> Required action: Before printing the listing, strip out its pictures and keep everything else exact.
================
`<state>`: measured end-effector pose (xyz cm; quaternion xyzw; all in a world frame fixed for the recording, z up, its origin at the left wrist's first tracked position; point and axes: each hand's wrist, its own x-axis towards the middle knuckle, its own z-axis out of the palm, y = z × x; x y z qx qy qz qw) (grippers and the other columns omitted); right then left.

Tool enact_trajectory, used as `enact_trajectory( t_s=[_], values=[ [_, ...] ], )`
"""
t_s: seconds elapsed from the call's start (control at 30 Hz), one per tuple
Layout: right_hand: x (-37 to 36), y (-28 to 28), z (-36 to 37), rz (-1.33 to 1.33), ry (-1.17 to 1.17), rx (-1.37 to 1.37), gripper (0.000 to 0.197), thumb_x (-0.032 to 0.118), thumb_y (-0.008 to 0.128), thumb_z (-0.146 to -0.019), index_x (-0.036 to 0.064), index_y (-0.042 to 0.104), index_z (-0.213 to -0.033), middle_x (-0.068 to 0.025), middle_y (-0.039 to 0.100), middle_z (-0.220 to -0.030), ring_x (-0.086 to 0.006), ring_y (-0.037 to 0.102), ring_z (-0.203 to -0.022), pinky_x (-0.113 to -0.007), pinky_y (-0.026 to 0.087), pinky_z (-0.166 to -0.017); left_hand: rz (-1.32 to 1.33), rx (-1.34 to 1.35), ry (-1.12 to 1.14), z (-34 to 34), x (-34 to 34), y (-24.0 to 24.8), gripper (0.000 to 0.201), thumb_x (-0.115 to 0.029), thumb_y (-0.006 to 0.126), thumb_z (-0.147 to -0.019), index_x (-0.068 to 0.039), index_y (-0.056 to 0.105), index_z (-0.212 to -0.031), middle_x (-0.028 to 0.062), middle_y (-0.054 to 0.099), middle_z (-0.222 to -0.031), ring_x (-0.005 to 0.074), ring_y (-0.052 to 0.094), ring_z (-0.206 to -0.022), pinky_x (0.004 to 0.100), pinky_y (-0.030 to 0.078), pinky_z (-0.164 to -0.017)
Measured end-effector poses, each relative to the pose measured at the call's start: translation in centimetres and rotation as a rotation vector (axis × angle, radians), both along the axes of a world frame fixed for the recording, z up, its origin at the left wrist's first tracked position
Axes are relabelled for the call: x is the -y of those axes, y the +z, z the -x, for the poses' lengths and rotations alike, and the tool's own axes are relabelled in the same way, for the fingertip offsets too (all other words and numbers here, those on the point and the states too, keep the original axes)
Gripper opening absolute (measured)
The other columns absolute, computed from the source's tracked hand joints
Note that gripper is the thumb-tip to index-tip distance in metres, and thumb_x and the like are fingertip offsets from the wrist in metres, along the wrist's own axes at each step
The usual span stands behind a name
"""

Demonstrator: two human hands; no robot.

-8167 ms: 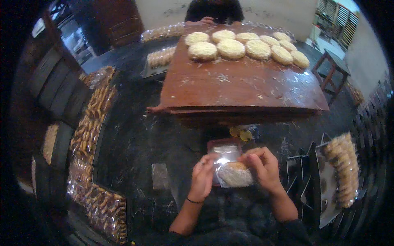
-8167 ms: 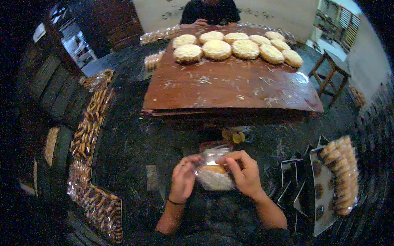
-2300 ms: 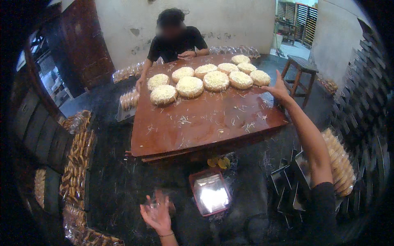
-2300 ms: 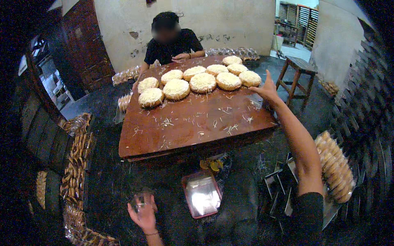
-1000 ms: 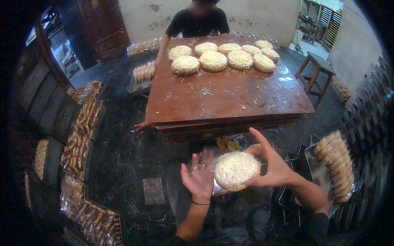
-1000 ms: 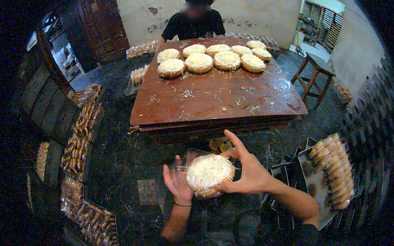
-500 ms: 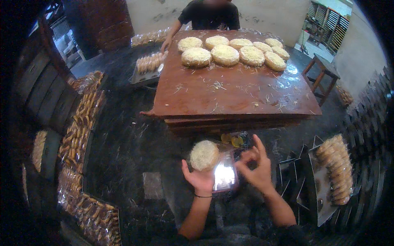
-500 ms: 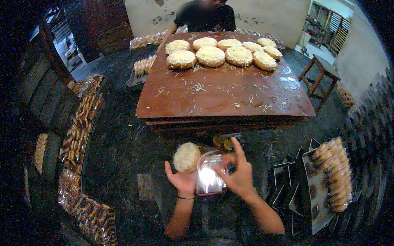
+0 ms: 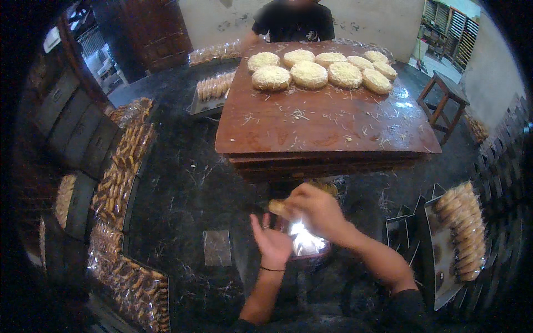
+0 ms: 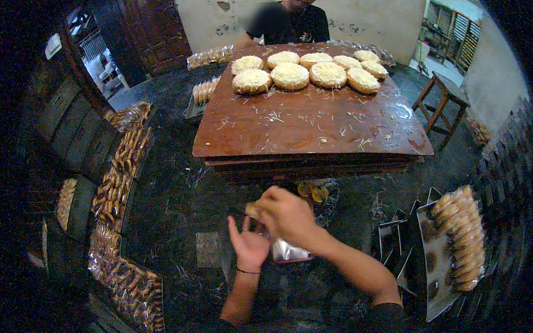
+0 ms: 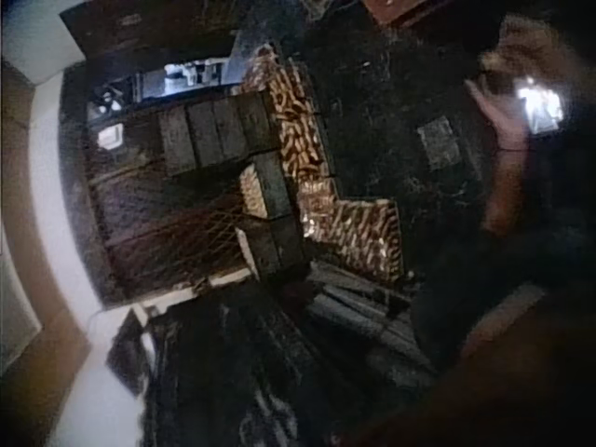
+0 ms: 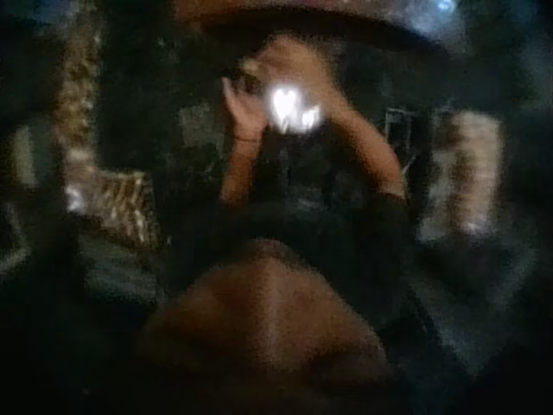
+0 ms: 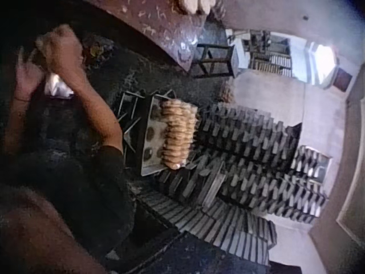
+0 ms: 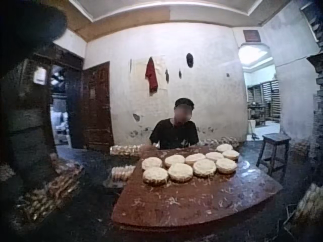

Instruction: The person repeatedly picks up round bread rolls from a wooden table, places them into clear plastic bags, and arranges the packaged rolls on a metal tray. The task is performed by hand in a repetitive assembly-line manner.

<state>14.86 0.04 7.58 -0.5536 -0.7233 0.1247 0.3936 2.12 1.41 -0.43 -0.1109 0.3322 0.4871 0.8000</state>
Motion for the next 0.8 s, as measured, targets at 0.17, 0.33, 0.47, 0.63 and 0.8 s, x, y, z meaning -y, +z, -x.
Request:
enact_trajectory(
  t_s=[0.17, 0.33, 0.47, 0.63, 0.8],
  values=[
    [5.3, 0.4, 0.7, -0.122, 0.043, 0.248, 0.016, 0.015, 0.064, -0.073, 0.0076, 0.062, -0.087, -0.0085, 0.056, -0.084, -0.0242, 0.061, -0.071, -0.037, 0.051, -0.056, -0.484, 0.119, -0.151, -2.1, 0.3, -0.5, 0.057, -0.052, 0.040, -0.086, -0.010, 0.045, -0.124, 0.0109, 0.050, -0.124, 0.0268, 0.046, -0.115, 0.0534, 0.034, -0.098],
    [7.9, -0.9, 0.2, 0.135, 0.104, 0.101, 0.025, 0.011, 0.065, -0.073, 0.0068, 0.060, -0.097, -0.0089, 0.056, -0.081, -0.0282, 0.060, -0.067, -0.036, 0.050, -0.058, -0.550, 0.291, -0.098, -2.2, 0.5, 1.2, 0.055, -0.040, 0.043, -0.088, -0.004, 0.035, -0.129, 0.0173, 0.043, -0.128, 0.0337, 0.042, -0.119, 0.0546, 0.033, -0.099],
    [8.4, -2.9, 0.5, 0.102, 0.163, 0.137, 0.023, 0.013, 0.063, -0.074, 0.0050, 0.053, -0.093, -0.0119, 0.051, -0.081, -0.0317, 0.059, -0.069, -0.039, 0.050, -0.054, -0.542, 0.235, -0.109, -2.7, 1.2, 2.5, 0.056, -0.038, 0.044, -0.087, -0.004, 0.034, -0.130, 0.0185, 0.042, -0.129, 0.0353, 0.040, -0.120, 0.0604, 0.031, -0.097],
    [8.1, -2.4, -0.1, 0.203, 0.231, 0.295, 0.021, 0.015, 0.061, -0.075, 0.0034, 0.050, -0.089, -0.0117, 0.049, -0.079, -0.0324, 0.058, -0.070, -0.040, 0.050, -0.054, -0.504, 0.086, -0.203, -3.5, 1.2, 1.3, 0.053, -0.035, 0.044, -0.086, -0.005, 0.037, -0.129, 0.0165, 0.041, -0.132, 0.0347, 0.037, -0.123, 0.0666, 0.022, -0.099],
    [10.1, 3.4, -6.4, -0.022, 0.755, -0.478, 0.011, 0.010, 0.056, -0.077, 0.0053, 0.052, -0.068, -0.0066, 0.052, -0.061, -0.0195, 0.052, -0.048, -0.032, 0.042, -0.040, -0.464, 0.410, -0.403, -0.1, -2.2, 0.4, 0.064, -0.042, 0.041, -0.085, -0.003, 0.031, -0.134, 0.0190, 0.028, -0.141, 0.0359, 0.025, -0.131, 0.0677, 0.011, -0.101]
  ],
)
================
> Result of this task:
`<state>`: measured end-effector pose (xyz cm; quaternion xyzw; all in a world frame fixed for the recording, z up, its origin at the left wrist's first tracked position; point and axes: each hand's wrist, its own x-axis towards the middle knuckle, its own z-axis out of the palm, y = z × x; x y z qx qy qz qw) (grippers and the other columns omitted); right then left.

Tool enact_trajectory, used as `enact_trajectory( t_s=[_], values=[ [_, ...] ], )`
"""
t_s: seconds elapsed from the call's start (control at 30 Hz), one per tuple
Layout: right_hand: x (-37 to 36), y (-28 to 28), z (-36 to 37), rz (-1.33 to 1.33), ry (-1.17 to 1.17), rx (-1.37 to 1.37), gripper (0.000 to 0.197), thumb_x (-0.032 to 0.118), thumb_y (-0.008 to 0.128), thumb_z (-0.146 to -0.019), index_x (-0.036 to 0.064), index_y (-0.042 to 0.104), index_z (-0.213 to -0.033), middle_x (-0.068 to 0.025), middle_y (-0.039 to 0.100), middle_z (-0.220 to -0.030), ring_x (-0.086 to 0.006), ring_y (-0.037 to 0.102), ring_z (-0.203 to -0.022), pinky_x (-0.113 to -0.007), pinky_y (-0.026 to 0.087), pinky_z (-0.166 to -0.017); left_hand: rz (-1.32 to 1.33), rx (-1.34 to 1.35), ry (-1.12 to 1.14), z (-34 to 34), x (-34 to 34), y (-24.0 to 24.8), gripper (0.000 to 0.201), thumb_x (-0.115 to 0.029), thumb_y (-0.006 to 0.126), thumb_z (-0.147 to -0.019), index_x (-0.068 to 0.039), index_y (-0.056 to 0.105), index_z (-0.212 to -0.031), middle_x (-0.028 to 0.062), middle_y (-0.054 to 0.099), middle_z (-0.222 to -0.031), ring_x (-0.005 to 0.074), ring_y (-0.052 to 0.094), ring_z (-0.206 to -0.022), pinky_x (0.004 to 0.100), pinky_y (-0.030 to 0.078), pinky_z (-0.164 to -0.017)
Measured end-effector poses, each relative to the pose measured at the call's start: translation in centimetres and rotation as a rotation vector (axis × angle, radians), both along the axes of a world frame fixed for the recording, z up, its origin at the left wrist's first tracked position
Axes are relabelled for the call: x is the -y of those axes, y the +z, z the -x, for the poses' lengths and rotations alike, and the tool's own axes are relabelled in the same way, for the fingertip offsets too (all other words and numbers here, those on the point and the states too, keep the original axes)
Gripper opening absolute (measured)
The other columns absolute, computed from the source's tracked hand joints
Note that gripper is the thumb-tip to index-tip distance in metres, and thumb_x and the like are fingertip offsets from the wrist in metres, along the wrist's own axes at each step
The usual span stands behind a name
"""

Demonstrator: two human hands; no robot.

-8167 ms: 
-8167 ms: 
-2300 ms: 
-2300 ms: 
-1000 ms: 
-1000 ms: 
-500 ms: 
-500 ms: 
+0 ms: 
+0 ms: 
+0 ms: 
+0 ms: 
+0 ms: 
+0 ms: 

Instruction: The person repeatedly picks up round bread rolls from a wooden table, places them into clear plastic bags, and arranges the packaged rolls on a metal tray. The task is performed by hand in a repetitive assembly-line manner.

<state>14.86 0.04 7.58 -0.5536 -0.7233 0.1247 0.3936 2.12 1.41 -0.43 -0.1109 0.3322 0.4871 0.8000</state>
Motion for the next 0.8 s, as measured, targets at 0.17, 0.33, 0.47, 0.63 and 0.8 s, x, y, z meaning -y, +z, -x.
Request:
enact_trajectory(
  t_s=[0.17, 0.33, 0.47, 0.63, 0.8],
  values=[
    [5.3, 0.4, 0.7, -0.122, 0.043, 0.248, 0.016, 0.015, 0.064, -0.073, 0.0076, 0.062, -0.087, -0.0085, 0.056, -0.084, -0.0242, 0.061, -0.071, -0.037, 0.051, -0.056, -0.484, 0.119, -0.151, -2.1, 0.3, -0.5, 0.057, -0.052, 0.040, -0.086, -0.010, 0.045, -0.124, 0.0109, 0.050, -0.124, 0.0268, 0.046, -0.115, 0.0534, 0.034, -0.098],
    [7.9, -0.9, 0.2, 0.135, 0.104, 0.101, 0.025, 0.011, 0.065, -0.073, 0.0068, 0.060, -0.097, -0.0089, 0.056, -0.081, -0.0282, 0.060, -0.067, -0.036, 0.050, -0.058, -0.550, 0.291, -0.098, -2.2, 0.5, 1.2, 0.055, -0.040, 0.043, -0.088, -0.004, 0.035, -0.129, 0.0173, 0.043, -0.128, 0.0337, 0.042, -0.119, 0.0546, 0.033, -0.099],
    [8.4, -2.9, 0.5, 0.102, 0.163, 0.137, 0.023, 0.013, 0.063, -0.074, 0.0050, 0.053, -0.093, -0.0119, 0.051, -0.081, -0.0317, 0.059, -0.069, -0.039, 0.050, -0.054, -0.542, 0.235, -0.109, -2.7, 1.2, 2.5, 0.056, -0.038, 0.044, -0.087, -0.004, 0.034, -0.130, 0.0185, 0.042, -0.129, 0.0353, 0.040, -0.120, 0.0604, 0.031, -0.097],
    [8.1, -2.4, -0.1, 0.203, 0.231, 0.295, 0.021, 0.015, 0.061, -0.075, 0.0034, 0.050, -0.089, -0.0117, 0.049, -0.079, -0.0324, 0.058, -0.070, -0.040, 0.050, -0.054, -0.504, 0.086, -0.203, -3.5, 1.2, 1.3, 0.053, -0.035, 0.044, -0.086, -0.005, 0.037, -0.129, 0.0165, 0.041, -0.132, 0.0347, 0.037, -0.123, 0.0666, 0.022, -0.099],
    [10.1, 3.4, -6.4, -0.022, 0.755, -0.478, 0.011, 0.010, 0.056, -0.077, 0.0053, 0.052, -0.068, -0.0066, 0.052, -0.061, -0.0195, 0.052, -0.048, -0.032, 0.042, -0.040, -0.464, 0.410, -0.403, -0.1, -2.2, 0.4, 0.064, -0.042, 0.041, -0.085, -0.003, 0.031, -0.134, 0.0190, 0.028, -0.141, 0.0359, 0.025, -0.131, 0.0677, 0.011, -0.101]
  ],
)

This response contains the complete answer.